Litkey Corpus
Welcome to the Litkey Corpus, a longitudinal corpus of picture story descriptions produced by German primary school children from grades 2 to 4. Litkey is short for “Literacy as the key to social participation: Psycholinguistic perspectives on orthography instruction and literacy acquisition” and refers to the research project in which the corpus was created. Here you can find a general description of the aims of the project and the four project strands that are involved.
In the strand Corpus Analysis, we investigate the relationship between spelling errors of beginning writers and the orthographic properties of words based on the Litkey Corpus. You can find out more about the strand Corpus Analysis here.
Quick Overview of the Litkey Corpus
The texts in the Litkey Corpus were collected by Frieg (2014) between 2010 and 2012. At ten testing points in total, children in grades 2 to 4 were asked to write down a story shown in the sequence of six pictures, so there are up to ten texts per child. All school classes were located in urban areas of Northrhine-Westfalia. About 86% of the children were born in Germany but for only about 52%, German was reported to be among the first languages acquired in the family. Most of the children, about 63%, reported to be multilingual. The following table gives an overview of the size of the Litkey Corpus:
No. of texts | 1922 |
---|---|
No. of children | 251 |
Avg. no. of texts per child | 7.66 (± 2.08) |
No. of tokens | 212,505 |
No. of types | 6,364 |
No. of alphabetic tokens | 189,394 |
No. of words with spelling errors | 37,446 |
In the Litkey project, all texts were transcribed manually and enriched with a target hypothesis which corrects orthographic errors only. The original and target spelling are aligned character-wise. Furthermore, rich annotations were added semi-automatically, which include:
- information on the target word
- POS
- phonemes, syllables, morphemes
- key orthographic features
- lexical properties like type and lemma frequency
- information related to a spelling error, e.g.

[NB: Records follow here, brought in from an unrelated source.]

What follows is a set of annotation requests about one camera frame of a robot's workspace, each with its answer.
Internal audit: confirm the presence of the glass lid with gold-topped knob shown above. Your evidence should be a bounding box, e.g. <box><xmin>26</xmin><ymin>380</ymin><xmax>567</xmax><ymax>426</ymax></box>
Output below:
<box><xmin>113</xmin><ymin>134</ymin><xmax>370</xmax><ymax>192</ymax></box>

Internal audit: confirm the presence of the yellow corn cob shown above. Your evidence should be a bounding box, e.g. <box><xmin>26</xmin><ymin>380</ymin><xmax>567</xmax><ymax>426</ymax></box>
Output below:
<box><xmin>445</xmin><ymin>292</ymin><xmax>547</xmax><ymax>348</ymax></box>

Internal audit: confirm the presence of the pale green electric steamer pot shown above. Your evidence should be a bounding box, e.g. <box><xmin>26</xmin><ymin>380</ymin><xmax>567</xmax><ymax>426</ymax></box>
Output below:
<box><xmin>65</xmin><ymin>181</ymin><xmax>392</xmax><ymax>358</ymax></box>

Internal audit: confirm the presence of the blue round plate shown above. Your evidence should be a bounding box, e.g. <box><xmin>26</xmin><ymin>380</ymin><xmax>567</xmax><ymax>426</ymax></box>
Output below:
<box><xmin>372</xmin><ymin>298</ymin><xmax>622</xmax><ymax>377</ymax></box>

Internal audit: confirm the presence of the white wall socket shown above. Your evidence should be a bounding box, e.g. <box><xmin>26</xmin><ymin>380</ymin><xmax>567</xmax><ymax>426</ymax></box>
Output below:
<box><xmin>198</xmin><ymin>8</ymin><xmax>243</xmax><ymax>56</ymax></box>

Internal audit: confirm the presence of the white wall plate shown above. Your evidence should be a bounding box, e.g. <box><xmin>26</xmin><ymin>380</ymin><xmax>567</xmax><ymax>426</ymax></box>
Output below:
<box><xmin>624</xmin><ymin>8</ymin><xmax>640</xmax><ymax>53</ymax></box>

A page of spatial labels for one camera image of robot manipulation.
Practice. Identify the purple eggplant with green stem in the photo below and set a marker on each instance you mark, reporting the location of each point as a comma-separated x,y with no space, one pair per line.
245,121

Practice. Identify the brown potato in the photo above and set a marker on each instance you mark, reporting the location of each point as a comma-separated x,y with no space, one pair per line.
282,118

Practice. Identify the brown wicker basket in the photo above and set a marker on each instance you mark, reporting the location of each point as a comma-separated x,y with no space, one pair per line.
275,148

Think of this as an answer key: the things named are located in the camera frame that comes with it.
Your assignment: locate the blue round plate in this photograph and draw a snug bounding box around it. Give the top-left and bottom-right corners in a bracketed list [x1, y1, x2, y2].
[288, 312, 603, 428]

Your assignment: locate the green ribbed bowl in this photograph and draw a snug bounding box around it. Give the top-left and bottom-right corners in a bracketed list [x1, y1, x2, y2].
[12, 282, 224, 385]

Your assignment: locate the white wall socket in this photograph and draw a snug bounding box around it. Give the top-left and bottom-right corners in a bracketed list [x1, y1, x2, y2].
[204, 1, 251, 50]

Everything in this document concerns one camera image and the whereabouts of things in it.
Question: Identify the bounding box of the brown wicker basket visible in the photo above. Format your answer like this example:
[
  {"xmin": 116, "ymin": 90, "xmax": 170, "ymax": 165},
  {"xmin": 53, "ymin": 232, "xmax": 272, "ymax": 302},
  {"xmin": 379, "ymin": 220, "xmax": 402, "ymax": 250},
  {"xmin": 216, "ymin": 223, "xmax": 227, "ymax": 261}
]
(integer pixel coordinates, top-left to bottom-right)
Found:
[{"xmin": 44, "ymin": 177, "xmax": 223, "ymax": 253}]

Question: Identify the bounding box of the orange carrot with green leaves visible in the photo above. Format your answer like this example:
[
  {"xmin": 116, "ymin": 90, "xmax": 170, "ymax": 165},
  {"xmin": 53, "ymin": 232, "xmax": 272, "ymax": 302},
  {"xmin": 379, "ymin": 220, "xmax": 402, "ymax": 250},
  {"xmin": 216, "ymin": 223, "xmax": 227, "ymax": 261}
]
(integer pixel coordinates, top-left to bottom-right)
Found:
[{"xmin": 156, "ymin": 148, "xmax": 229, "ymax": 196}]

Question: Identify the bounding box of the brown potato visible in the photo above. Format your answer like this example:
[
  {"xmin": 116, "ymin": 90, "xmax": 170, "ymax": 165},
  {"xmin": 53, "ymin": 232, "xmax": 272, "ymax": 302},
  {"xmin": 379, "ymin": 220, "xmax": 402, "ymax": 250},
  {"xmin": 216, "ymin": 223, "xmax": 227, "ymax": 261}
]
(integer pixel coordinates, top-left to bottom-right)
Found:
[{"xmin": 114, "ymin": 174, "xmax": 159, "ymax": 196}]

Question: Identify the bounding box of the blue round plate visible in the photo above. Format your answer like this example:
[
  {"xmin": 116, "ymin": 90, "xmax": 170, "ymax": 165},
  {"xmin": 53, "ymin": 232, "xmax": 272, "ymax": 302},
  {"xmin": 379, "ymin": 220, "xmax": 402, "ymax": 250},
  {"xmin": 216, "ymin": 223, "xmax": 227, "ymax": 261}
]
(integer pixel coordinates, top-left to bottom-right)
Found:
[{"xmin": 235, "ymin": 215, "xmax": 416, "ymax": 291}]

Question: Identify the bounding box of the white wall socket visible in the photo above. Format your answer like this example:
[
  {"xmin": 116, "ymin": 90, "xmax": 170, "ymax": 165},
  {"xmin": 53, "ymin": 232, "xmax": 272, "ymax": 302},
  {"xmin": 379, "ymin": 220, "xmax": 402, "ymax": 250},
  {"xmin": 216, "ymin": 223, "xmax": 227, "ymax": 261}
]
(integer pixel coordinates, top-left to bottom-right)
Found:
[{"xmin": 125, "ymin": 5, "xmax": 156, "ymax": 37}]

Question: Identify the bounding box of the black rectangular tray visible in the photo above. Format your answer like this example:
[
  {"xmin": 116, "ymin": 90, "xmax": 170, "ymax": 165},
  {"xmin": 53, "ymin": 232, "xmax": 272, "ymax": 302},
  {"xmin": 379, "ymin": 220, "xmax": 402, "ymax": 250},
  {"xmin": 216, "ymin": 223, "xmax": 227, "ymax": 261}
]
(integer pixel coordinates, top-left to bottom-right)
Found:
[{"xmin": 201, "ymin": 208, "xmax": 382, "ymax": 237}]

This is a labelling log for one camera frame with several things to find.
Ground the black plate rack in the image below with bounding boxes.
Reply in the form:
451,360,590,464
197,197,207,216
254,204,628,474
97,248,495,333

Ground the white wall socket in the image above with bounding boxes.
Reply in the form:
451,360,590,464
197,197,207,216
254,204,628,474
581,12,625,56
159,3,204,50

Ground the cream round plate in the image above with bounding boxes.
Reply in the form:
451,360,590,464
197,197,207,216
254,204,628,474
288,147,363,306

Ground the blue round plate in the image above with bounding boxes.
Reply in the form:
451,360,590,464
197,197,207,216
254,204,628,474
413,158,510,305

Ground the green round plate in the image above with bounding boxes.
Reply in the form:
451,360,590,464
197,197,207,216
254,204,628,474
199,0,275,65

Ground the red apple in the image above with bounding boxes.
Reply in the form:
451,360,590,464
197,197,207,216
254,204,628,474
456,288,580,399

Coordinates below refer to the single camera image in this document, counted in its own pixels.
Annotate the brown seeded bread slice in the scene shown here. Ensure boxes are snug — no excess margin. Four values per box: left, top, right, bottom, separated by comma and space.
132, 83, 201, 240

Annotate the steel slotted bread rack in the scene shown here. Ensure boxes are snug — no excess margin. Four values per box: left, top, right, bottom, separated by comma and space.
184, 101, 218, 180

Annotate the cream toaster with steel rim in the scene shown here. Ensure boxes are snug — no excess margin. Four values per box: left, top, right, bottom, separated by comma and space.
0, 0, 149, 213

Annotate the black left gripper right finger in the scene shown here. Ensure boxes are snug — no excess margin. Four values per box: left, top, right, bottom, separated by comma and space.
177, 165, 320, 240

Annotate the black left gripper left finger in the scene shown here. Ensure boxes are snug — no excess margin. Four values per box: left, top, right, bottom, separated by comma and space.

- error category based on the Litkey scheme comprising 80 categories
- whether the pronunciation of the word is affected by the spelling error
- whether the correct spelling can be inferred from a related word form
The Litkey corpus is available in different formats:
- Litkey-XML: LearnerXML (XML-based format)
- Litkey-Tab: table-based view of the tokens in the corpus
- Litkey-DB: table-based view of the types in the corpus
- Litkey-ANNIS: access via the corpus search tool ANNIS (Krause & Zeldes, 2016)
- Litkey-csv: CSV files of aligned original and target tokens
- Litkey-orig: original texts as plain text files
More Information and Access to the Corpus
On the following pages you can find more information about the Litkey Corpus:
- Documentation: Information about the processing steps and the annotations of the corpus
- Access/Citing: Access to the different formats of the Litkey Corpus, license information etc.
- Publications: Publications related to the Litkey Corpus
- Contact: People working on the Litkey Corpus and contact information
References
Frieg, H. (2014). Sprachförderung im Regelunterricht der Grundschule: Eine Evaluation der Generativen Textproduktion (Dissertation). Ruhr-Universität Bochum. Retrieved from http://www-brs.ub.ruhr-uni-bochum.de/netahtml/HSS/Diss/FriegHendrike/diss.pdf
Krause, T., & Zeldes, A. (2016). ANNIS3: A new architecture for generic corpus query and visualization. Digital Scholarship in the Humanities, 31(1), 118–139.